This paper discusses the computation of hedging strategies under affine Gaussian GARCH dynamics. The risk‐minimization hedging strategy is derived in closed‐form and related to minimum variance delta hedging. Several numerical experiments are conducted to investigate the accuracy and properties of the proposed hedging formula, as well as the convergence to its continuous‐time counterpart based on the GARCH diffusion limit process.

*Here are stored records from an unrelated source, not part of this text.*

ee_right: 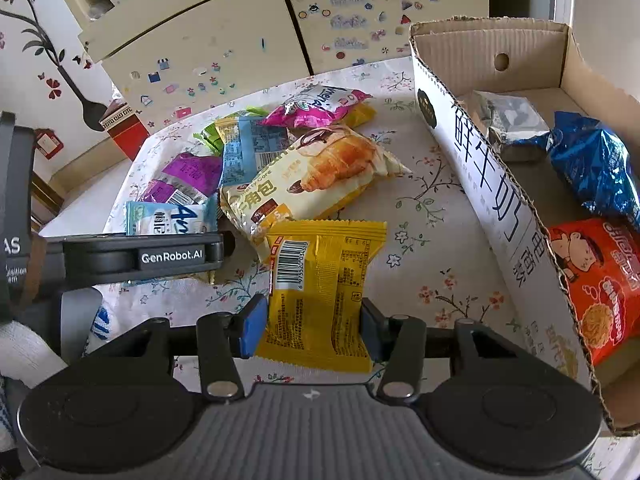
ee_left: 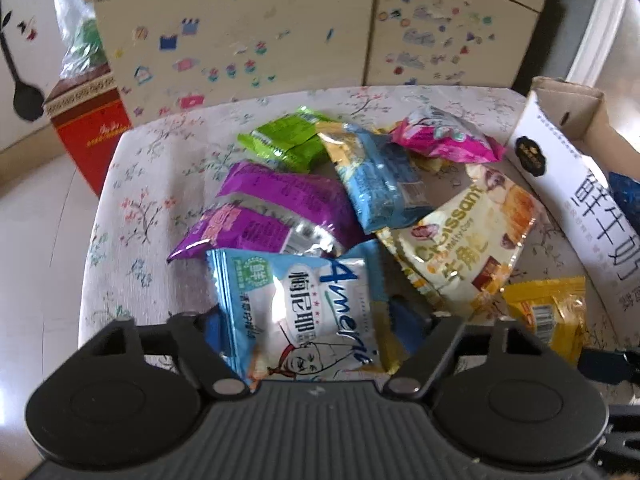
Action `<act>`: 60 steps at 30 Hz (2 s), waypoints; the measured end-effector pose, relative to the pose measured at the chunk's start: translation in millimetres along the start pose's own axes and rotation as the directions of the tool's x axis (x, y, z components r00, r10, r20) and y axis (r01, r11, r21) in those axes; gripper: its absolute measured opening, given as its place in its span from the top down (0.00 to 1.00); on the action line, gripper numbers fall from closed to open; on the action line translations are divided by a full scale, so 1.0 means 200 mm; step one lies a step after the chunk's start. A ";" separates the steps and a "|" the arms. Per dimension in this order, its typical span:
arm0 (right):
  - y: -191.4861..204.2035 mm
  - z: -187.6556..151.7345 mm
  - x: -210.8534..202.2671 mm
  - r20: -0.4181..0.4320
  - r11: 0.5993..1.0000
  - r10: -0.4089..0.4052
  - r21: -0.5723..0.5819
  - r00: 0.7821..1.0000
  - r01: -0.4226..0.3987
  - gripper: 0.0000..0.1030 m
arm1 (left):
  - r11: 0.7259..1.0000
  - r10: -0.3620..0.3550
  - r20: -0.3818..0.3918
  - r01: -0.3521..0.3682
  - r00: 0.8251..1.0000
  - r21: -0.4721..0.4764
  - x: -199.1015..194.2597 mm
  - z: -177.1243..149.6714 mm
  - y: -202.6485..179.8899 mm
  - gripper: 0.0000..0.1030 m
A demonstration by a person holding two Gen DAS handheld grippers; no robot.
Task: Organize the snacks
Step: 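Grasp the light-blue Ameria packet with the left tool while the right tool grasps the yellow packet, then carry the Ameria packet and yellow packet into the box and release both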
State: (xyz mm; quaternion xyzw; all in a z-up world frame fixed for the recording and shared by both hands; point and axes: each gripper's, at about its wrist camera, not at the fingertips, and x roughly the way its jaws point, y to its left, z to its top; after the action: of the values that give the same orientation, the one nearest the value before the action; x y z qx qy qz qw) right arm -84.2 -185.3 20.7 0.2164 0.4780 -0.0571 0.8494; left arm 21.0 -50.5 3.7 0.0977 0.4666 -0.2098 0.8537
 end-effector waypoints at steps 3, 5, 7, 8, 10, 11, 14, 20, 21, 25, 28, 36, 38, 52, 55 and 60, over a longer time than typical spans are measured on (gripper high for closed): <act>0.00 0.00 0.00 0.002 1.000 0.001 0.002 1.000 -0.001 0.46 | 0.999 -0.035 0.007 0.035 0.999 -0.013 -0.02 0.00 0.01 0.56; 0.00 0.00 0.00 0.002 1.000 0.001 0.003 1.000 -0.001 0.46 | 0.999 -0.035 0.010 0.035 0.999 -0.003 -0.03 0.00 0.01 0.64; 0.00 0.00 0.00 0.002 1.000 0.001 0.003 1.000 -0.001 0.46 | 0.999 -0.033 0.014 0.033 0.999 0.012 -0.04 -0.01 0.01 0.68; 0.00 0.00 0.00 0.003 1.000 0.001 0.004 1.000 -0.001 0.46 | 0.999 -0.032 0.017 0.032 0.999 0.012 -0.04 -0.02 0.02 0.70; 0.00 0.00 0.00 0.004 1.000 0.004 0.004 1.000 -0.004 0.46 | 0.999 -0.039 0.018 0.038 0.999 0.009 -0.05 -0.02 0.03 0.73; 0.00 0.00 0.00 0.004 1.000 0.005 0.003 1.000 -0.005 0.46 | 0.999 -0.045 0.017 0.044 0.999 0.004 -0.05 -0.03 0.04 0.73; 0.00 0.00 0.00 0.003 1.000 0.006 0.002 1.000 -0.006 0.46 | 0.998 -0.065 0.020 0.065 0.998 -0.018 -0.08 -0.03 0.06 0.76; 0.01 0.01 0.00 0.005 1.000 0.011 -0.003 1.000 -0.011 0.46 | 0.996 -0.077 0.039 0.078 0.996 -0.037 -0.12 -0.03 0.09 0.78; 0.01 0.01 0.00 0.005 1.000 0.012 -0.003 1.000 -0.012 0.46 | 0.996 -0.080 0.038 0.081 0.996 -0.038 -0.12 -0.03 0.09 0.79; 0.02 0.01 0.01 0.002 1.000 0.011 -0.004 1.000 -0.011 0.46 | 0.994 -0.106 0.041 0.107 0.993 -0.019 -0.12 -0.05 0.08 0.87; 0.02 0.01 0.01 0.004 1.000 0.012 -0.004 1.000 -0.012 0.46 | 0.994 -0.105 0.050 0.106 0.993 -0.003 -0.11 -0.06 0.05 0.88; 0.01 0.02 0.00 0.012 1.000 0.011 0.004 1.000 -0.011 0.46 | 0.993 -0.114 0.086 0.112 0.990 0.028 -0.14 -0.05 0.02 0.91; 0.01 0.01 0.00 0.017 1.000 0.013 0.006 1.000 -0.013 0.46 | 0.993 -0.120 0.091 0.118 0.989 0.028 -0.15 -0.05 0.01 0.91; -0.05 0.10 -0.15 0.109 0.997 0.050 0.052 0.993 -0.056 0.46 | 0.987 -0.158 0.199 0.145 0.967 0.075 -0.34 0.03 -0.09 0.91; -0.08 0.12 -0.20 0.138 0.996 0.055 0.064 0.989 -0.064 0.46 | 0.985 -0.170 0.224 0.157 0.960 0.077 -0.38 0.06 -0.11 0.91; -0.12 0.15 -0.27 0.187 0.994 0.059 0.083 0.981 -0.075 0.46 | 0.982 -0.186 0.259 0.171 0.948 0.078 -0.44 0.11 -0.15 0.91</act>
State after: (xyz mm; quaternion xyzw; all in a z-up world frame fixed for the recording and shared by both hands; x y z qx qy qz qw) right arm -96.6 -224.8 72.4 0.2639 0.3866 -0.0696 0.8809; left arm -18.3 -62.3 89.8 0.0496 0.3492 -0.3100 0.8829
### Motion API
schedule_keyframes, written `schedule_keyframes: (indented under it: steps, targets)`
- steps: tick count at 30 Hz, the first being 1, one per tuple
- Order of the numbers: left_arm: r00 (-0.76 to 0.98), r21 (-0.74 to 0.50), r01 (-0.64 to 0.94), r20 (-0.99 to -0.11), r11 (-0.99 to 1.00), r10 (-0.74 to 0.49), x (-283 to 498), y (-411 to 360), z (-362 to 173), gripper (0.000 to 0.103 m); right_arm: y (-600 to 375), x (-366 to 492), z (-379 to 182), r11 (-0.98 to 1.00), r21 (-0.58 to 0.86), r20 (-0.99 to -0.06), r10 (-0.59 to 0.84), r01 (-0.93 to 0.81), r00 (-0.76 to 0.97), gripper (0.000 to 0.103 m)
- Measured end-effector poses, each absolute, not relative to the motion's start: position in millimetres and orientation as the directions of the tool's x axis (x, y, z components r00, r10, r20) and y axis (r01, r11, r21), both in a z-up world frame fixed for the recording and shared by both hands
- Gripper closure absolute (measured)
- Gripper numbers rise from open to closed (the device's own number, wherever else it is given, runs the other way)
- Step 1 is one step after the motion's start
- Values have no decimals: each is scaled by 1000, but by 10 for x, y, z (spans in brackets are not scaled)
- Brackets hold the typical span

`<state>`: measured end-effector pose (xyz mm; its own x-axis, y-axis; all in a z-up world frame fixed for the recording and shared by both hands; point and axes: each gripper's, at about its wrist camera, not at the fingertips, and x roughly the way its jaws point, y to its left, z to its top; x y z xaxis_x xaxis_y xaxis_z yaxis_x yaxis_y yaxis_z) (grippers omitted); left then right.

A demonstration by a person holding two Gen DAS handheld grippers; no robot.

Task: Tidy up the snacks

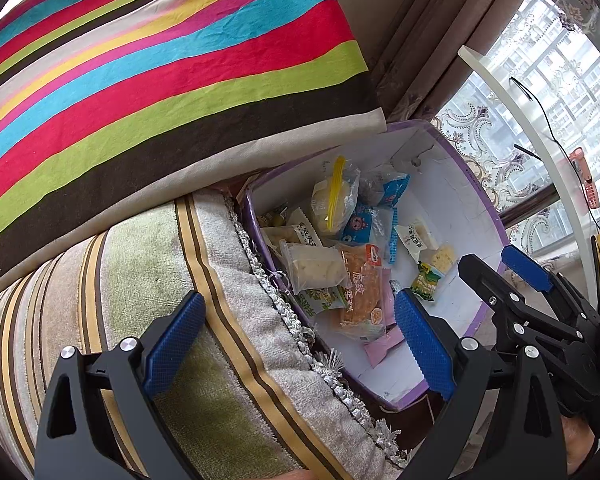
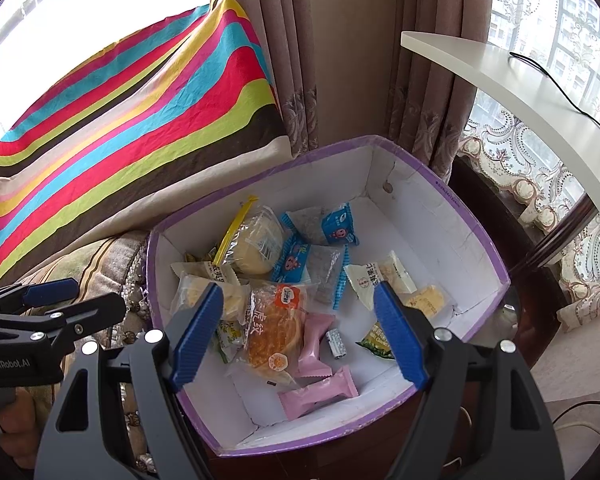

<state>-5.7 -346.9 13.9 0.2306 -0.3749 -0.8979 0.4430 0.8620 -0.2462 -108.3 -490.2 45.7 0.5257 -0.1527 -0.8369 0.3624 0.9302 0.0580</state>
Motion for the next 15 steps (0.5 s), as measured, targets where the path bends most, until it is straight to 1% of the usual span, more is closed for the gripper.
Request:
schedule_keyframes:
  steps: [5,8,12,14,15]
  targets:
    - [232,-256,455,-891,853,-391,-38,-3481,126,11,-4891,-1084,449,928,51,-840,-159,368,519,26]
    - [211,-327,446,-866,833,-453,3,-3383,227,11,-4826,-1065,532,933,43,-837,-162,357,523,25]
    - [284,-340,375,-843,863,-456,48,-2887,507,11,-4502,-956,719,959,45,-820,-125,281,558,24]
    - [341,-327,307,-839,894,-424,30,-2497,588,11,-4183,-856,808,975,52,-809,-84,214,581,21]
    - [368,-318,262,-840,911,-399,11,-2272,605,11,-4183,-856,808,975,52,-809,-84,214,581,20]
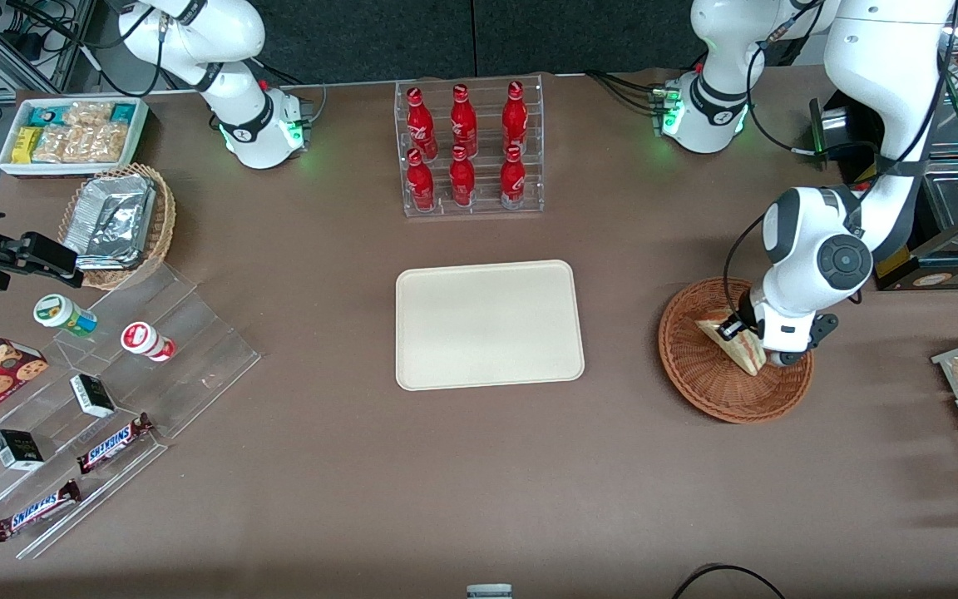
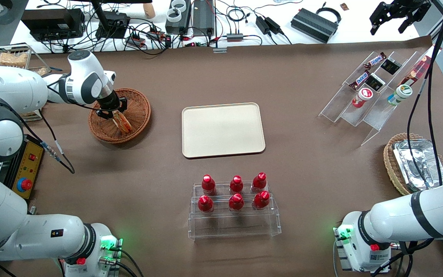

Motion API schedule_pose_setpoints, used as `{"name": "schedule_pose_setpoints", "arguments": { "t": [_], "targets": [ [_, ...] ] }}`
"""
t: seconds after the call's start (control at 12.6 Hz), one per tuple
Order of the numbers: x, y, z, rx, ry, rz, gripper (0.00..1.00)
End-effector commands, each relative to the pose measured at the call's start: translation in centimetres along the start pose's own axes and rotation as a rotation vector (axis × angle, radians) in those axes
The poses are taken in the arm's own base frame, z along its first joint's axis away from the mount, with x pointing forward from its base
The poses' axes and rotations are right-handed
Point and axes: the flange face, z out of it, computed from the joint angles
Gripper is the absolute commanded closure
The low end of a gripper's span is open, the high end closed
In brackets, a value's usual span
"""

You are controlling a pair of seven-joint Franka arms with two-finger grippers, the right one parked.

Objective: Place sandwich from basket to tray
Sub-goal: 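Lower the open left gripper around the sandwich's upright edge, then close the left gripper on the sandwich and lift it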

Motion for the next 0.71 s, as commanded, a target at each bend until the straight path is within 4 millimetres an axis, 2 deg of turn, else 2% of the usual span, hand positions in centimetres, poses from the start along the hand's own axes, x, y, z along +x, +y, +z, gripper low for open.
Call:
{"name": "schedule_pose_setpoints", "arguments": {
  "t": [0.0,0.16,0.4,0.55,0.63],
  "targets": [
    [-0.6,0.5,-2.2,0.001,0.02,0.014,1.0],
    [-0.3,1.3,-5.7,0.04,0.024,0.041,1.0],
    [-1.9,5.8,-11.1,0.086,0.009,0.113,1.0],
    [-4.2,8.5,-12.6,0.081,0.022,0.178,1.0],
    [-5.9,10.3,-12.9,0.075,0.031,0.222,1.0]
  ]
}}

An empirical analysis with S&P 500 option data over 2001–2015 indicates that risk‐minimization hedging with the affine Gaussian GARCH model outperforms benchmark delta hedges. Our study also reveals that the variance‐dependent pricing kernel contributes to improving the hedging performance.

中文翻译：

---

仿射GARCH模型中套期保值策略的计算。

本文讨论了仿射高斯GARCH动力学下的套期保值策略的计算。风险最小化对冲策略以封闭形式导出，与最小方差增量对冲相关。进行了一些数值实验，以研究所提议对冲公式的准确性和性质，以及基于GARCH扩散极限过程对其连续时间对等公式的收敛性。对2001-2015年间S＆P 500期权数据的实证分析表明，使用仿射高斯GARCH模型进行的风险最小化套期交易优于基准三角套期保值。我们的研究还表明，依赖于方差的定价内核有助于提高套期保值绩效。